Für den Wald sind alle Pilze lebenswichtig.
Ihr Körper ist ein Geflecht aus feinen Fäden, das sogenannte Myzel. Dieses Myzel breitet sich in der Erde aus. Die Pilzhüte, die du im Wald siehst sind die Fruchtkörper (also ähnlich wie Himbeeren oder Heidelbeeren) die einige Pilzarten (Ständerpilze) hervorbringen.
Pilze haben kein Blattgrün. Darum können sie ihre Nahrungsstoffe nicht selber herstellen. Stattdessen gwinnen sie ihre Nahrung von modernden Pflanzenresten. Viele Arten versorgen mit diesen Nährstoffen auch die Wurzeln der Bäume und Sträucher und erhalten so den Wald.
Die oberirdischen Teile der Pilze dienen der Fortpflanzung. Darum ist es ein Waldfrevel, wenn Spaziergänger die Pilzhüte zertreten, weil sie denken sie könnten giftig sein.
Pilze finden sich überwiegend in feuchten Wäldern, aber auch auf Wiesen und Feldern.

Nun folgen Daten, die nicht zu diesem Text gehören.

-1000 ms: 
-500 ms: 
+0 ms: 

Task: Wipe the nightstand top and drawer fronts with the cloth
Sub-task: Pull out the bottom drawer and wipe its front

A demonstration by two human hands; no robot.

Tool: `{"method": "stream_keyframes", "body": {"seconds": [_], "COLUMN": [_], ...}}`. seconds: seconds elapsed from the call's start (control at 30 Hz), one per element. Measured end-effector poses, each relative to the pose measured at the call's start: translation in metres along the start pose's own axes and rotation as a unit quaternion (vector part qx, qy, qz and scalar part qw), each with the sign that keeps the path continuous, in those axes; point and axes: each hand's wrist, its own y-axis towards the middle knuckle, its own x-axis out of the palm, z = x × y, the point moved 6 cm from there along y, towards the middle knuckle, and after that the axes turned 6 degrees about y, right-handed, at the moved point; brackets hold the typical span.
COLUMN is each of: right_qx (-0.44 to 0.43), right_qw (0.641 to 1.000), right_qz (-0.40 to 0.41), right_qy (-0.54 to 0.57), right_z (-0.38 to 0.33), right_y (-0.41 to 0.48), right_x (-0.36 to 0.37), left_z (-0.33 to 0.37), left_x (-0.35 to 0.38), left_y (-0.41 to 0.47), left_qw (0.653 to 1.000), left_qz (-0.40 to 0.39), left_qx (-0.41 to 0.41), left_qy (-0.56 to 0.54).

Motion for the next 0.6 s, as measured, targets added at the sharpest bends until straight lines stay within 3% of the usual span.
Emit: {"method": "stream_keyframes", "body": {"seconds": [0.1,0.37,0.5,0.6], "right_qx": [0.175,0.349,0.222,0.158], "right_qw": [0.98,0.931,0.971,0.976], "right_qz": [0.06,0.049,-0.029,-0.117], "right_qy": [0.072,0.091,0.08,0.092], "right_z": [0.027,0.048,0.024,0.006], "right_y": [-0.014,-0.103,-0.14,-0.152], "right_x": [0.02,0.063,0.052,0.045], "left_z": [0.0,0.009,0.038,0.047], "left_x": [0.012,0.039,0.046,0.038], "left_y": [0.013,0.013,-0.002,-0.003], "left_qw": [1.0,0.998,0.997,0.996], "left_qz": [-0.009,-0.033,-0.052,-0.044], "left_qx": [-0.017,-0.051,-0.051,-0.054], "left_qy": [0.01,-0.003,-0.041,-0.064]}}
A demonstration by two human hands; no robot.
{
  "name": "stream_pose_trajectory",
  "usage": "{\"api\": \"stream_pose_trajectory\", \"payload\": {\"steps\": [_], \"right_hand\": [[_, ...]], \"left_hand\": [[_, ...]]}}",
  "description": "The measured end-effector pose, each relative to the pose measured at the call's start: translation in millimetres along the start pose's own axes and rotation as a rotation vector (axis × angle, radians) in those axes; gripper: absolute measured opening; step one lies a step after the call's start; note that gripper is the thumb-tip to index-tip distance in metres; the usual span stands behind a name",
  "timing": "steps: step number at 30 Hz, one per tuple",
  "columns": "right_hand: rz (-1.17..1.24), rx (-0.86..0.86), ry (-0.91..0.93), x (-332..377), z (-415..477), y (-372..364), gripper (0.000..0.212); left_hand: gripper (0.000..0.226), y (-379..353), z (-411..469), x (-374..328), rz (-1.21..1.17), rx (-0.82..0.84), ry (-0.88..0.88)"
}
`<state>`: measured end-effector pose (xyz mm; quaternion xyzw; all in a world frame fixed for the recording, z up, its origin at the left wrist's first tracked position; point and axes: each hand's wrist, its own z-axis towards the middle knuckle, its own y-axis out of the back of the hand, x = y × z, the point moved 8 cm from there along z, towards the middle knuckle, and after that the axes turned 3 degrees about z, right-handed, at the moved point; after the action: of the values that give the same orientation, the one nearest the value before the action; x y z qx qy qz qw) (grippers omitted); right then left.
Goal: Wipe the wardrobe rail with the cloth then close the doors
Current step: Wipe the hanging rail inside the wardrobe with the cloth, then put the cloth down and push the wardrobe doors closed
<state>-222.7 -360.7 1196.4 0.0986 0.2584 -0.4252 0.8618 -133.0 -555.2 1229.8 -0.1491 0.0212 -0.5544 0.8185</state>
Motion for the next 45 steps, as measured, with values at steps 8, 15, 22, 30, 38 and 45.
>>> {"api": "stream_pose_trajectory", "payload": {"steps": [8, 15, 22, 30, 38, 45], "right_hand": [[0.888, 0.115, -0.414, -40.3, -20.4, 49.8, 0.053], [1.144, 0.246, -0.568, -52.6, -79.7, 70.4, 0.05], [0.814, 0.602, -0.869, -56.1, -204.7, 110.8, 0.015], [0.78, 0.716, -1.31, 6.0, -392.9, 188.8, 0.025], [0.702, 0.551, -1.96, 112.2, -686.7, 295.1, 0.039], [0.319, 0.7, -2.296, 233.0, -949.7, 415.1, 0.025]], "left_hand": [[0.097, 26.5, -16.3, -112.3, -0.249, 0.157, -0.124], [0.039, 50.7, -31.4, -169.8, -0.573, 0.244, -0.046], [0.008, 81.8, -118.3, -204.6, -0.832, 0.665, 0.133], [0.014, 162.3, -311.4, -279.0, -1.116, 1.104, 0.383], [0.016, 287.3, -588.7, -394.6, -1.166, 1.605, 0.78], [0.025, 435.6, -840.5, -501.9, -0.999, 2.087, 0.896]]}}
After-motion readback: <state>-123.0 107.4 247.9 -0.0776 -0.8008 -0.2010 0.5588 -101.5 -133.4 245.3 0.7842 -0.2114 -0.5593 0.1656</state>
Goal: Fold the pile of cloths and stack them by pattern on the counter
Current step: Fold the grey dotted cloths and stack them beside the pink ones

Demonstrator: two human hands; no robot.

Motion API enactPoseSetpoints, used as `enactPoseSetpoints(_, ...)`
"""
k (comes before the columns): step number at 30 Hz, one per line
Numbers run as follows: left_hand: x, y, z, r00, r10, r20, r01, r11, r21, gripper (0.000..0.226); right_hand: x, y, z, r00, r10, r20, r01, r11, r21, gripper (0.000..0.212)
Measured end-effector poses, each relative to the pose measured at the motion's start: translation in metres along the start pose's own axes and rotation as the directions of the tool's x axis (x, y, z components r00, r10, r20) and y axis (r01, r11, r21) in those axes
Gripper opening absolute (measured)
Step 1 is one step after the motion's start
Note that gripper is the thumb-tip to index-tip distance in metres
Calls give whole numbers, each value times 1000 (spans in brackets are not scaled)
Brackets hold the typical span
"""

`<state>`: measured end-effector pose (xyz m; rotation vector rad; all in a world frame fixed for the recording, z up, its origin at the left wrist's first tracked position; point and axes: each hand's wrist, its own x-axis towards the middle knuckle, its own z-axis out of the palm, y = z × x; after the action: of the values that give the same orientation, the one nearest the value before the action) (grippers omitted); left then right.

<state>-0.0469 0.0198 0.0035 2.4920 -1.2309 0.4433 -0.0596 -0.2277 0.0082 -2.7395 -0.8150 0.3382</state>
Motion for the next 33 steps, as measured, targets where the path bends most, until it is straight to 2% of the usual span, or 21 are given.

Die Haupt-Fruchtzeit der Pilze sind der Spätsommer und der Herbst.

Der Pilz
Die Erkennungsmerkmale der Pilze

Die Hutform: gebuckelt, trichterförmig oder glockig

Die Hutunterseite: Blätter oder auch Lamellen, Stacheln, Leisten

Stiel: keulig dick, schlank mit Ring, schlank mit Knolle.

Hutoberfläche: mit Hautflocken, geschuppt, gestachelt.